Required action = Among the entries below, take the line with "Detect silver power" and the line with "Detect black flat", and output them and every line between them exactly, with nothing else.

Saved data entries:
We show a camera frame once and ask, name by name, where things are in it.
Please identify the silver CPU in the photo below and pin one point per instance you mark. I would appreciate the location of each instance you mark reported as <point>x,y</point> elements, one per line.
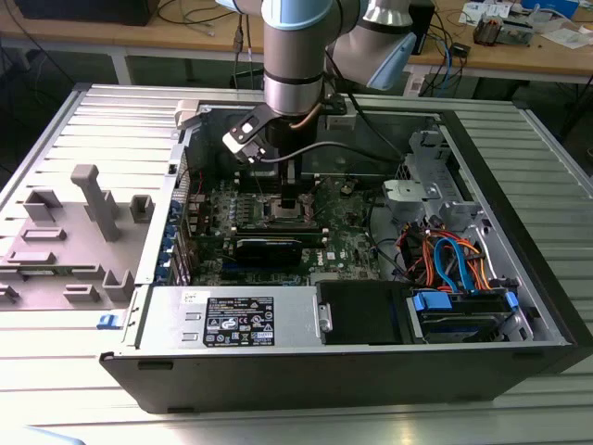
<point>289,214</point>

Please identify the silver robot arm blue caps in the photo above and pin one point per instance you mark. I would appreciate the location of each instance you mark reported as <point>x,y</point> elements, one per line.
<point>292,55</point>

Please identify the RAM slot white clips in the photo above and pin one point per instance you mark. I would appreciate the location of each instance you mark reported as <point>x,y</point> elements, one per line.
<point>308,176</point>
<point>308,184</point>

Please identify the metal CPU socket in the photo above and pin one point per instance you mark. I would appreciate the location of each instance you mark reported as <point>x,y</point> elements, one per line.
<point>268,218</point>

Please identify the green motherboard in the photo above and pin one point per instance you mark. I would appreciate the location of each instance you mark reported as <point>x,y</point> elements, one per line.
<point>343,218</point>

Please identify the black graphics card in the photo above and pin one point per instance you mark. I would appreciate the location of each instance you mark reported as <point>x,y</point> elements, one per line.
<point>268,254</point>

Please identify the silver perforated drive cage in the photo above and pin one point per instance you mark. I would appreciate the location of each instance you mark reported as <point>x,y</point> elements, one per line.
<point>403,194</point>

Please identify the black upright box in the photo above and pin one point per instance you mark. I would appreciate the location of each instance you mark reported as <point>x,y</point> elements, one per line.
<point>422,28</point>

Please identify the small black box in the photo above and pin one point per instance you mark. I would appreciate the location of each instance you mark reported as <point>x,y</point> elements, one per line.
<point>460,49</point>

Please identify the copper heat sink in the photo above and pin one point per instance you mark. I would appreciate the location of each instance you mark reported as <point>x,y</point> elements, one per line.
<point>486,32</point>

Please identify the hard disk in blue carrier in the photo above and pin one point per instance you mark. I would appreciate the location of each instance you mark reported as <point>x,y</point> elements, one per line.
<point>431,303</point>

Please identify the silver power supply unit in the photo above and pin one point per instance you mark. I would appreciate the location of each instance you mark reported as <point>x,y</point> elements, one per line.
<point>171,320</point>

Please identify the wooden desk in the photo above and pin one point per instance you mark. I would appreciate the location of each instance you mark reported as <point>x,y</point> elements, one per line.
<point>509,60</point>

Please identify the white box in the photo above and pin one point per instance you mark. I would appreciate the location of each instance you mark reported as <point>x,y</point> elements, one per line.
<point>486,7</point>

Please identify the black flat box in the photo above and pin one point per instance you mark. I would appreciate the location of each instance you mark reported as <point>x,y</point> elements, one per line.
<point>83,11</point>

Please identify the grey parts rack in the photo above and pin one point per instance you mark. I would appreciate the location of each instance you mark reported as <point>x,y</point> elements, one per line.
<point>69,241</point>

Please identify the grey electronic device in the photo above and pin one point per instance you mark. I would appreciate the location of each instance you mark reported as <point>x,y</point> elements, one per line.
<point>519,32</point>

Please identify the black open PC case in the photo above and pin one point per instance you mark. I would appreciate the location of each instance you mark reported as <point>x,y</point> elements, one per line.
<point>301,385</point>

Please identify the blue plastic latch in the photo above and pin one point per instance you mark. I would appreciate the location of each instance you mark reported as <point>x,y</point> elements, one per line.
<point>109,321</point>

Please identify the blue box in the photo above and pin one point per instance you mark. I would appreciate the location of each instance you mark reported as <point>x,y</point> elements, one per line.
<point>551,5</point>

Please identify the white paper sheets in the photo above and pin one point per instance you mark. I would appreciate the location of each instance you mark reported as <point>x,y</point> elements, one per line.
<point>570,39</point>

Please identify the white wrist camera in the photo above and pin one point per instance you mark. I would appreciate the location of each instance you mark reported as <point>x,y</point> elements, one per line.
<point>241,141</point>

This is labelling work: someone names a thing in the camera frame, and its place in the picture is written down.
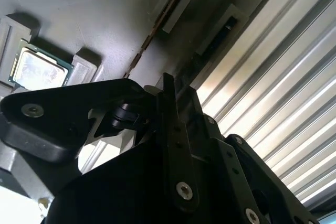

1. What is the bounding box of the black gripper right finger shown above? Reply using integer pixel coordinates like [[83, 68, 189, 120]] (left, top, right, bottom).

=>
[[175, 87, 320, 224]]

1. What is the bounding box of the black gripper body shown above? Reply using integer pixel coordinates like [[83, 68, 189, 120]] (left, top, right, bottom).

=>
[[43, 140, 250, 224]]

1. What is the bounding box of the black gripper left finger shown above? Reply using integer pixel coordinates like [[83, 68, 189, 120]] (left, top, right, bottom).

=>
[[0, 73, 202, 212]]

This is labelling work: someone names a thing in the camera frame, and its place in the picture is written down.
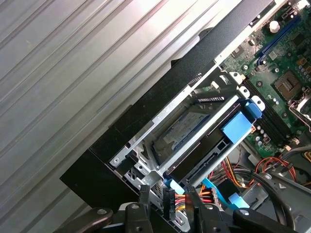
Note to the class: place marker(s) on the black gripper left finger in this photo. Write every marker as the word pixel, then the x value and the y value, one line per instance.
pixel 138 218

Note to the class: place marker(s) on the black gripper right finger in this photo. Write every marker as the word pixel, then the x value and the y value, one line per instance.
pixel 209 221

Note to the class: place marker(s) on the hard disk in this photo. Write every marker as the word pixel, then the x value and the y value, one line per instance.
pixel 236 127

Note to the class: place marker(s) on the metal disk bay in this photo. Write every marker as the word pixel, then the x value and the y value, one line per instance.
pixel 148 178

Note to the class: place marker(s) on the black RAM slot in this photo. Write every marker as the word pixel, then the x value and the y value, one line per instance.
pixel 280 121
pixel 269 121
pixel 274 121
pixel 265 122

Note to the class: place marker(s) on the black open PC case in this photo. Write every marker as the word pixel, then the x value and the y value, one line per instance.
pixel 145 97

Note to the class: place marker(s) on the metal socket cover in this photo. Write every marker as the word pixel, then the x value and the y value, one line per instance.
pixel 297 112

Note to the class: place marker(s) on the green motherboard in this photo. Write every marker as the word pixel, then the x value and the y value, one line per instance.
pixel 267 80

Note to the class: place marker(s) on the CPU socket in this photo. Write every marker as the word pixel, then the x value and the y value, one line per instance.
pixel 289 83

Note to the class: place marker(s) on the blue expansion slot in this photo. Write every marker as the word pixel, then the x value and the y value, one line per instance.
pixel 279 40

---

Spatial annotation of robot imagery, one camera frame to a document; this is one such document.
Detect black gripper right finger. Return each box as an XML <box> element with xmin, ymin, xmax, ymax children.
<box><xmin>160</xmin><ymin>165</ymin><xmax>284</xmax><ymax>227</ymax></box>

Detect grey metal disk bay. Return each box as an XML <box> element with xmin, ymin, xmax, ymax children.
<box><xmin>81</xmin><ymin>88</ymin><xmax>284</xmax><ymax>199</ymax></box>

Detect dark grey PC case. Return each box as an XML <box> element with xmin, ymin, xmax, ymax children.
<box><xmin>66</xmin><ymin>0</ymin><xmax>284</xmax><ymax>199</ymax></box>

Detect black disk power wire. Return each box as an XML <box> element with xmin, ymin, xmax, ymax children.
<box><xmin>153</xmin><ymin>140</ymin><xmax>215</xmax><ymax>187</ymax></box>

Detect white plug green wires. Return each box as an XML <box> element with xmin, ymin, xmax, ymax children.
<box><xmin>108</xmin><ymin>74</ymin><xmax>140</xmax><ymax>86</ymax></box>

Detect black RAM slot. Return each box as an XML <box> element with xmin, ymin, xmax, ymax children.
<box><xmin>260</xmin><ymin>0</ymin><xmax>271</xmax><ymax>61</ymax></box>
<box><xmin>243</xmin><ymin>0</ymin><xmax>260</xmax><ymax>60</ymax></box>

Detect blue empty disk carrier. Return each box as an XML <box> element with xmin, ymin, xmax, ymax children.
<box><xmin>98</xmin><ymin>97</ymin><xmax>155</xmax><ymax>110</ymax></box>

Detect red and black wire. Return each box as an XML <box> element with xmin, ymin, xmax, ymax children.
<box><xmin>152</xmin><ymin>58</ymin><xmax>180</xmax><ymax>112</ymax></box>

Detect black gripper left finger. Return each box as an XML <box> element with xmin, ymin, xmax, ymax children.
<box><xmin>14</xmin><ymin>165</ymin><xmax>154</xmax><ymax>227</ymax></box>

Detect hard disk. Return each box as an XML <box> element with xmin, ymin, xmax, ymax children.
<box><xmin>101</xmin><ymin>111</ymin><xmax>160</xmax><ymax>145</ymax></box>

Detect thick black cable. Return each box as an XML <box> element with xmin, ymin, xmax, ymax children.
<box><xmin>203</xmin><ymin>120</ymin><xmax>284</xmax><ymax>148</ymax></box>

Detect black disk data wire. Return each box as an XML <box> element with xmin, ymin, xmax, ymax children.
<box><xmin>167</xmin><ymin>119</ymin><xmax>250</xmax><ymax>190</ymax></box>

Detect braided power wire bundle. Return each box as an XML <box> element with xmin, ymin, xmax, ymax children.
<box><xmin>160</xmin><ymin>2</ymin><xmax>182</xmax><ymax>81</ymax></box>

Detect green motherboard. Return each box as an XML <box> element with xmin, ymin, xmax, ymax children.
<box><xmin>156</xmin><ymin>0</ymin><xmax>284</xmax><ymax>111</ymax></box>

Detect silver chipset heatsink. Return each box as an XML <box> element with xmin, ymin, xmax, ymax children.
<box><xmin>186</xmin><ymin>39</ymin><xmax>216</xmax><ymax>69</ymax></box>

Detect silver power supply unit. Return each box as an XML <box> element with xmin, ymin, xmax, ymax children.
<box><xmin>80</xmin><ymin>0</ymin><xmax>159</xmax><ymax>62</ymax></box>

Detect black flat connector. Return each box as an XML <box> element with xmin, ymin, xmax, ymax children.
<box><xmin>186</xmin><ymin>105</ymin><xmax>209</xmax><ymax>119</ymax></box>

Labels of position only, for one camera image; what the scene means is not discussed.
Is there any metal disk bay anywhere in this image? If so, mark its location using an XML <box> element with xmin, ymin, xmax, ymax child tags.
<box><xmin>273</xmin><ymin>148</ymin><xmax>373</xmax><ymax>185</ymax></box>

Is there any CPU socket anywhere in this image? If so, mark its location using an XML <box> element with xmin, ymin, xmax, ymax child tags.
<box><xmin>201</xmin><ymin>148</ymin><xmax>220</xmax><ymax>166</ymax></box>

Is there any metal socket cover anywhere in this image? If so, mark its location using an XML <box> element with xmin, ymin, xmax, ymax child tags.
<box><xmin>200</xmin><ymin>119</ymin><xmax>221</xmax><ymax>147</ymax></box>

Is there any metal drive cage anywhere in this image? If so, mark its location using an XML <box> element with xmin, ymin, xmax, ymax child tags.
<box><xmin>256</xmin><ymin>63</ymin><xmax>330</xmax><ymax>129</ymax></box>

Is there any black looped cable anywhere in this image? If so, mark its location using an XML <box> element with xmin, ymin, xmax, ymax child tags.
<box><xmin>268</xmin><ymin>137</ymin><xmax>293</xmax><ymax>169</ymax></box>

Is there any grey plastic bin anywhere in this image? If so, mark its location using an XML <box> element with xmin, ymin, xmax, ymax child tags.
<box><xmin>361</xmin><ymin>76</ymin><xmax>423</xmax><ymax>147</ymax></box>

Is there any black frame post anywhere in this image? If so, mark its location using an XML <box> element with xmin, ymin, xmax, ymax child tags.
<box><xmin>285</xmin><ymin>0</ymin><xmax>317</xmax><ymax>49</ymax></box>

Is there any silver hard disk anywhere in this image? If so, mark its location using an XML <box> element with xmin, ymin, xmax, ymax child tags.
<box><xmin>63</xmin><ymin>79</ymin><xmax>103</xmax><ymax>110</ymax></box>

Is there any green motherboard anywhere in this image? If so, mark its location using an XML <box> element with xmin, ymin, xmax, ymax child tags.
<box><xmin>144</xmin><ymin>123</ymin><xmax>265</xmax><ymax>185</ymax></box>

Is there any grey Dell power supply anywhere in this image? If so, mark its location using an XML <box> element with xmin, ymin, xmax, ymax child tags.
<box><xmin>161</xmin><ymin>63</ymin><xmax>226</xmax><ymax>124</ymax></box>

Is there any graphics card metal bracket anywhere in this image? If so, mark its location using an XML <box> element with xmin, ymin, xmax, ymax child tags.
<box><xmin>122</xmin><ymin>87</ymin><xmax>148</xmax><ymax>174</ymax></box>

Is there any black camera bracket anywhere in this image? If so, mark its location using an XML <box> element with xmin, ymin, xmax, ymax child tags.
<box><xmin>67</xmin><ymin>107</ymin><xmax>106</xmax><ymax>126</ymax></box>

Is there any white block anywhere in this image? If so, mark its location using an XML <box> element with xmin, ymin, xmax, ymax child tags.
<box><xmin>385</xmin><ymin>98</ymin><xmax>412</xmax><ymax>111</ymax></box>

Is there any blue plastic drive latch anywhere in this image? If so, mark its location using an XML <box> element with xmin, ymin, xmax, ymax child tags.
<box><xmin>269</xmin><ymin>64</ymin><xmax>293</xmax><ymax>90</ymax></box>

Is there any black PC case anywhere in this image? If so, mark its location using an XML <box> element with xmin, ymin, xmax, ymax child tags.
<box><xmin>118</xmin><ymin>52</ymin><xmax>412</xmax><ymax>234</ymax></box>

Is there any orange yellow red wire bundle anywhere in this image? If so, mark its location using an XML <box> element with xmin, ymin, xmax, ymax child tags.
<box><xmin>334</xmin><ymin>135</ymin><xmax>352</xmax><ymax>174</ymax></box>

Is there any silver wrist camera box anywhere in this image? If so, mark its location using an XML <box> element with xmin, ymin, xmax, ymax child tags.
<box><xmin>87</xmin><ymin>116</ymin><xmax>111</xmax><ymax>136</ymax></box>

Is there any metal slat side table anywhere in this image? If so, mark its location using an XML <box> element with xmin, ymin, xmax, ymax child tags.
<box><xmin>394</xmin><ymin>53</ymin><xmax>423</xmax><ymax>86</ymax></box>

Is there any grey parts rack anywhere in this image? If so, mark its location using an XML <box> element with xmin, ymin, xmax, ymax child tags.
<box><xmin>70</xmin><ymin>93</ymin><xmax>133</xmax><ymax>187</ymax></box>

Response to this exercise =
Detect silver power supply unit. Return each box as an XML <box> element with xmin, ymin, xmax, ymax children.
<box><xmin>80</xmin><ymin>0</ymin><xmax>159</xmax><ymax>62</ymax></box>

Detect black flat connector. Return each box as an XML <box> element with xmin, ymin, xmax, ymax children.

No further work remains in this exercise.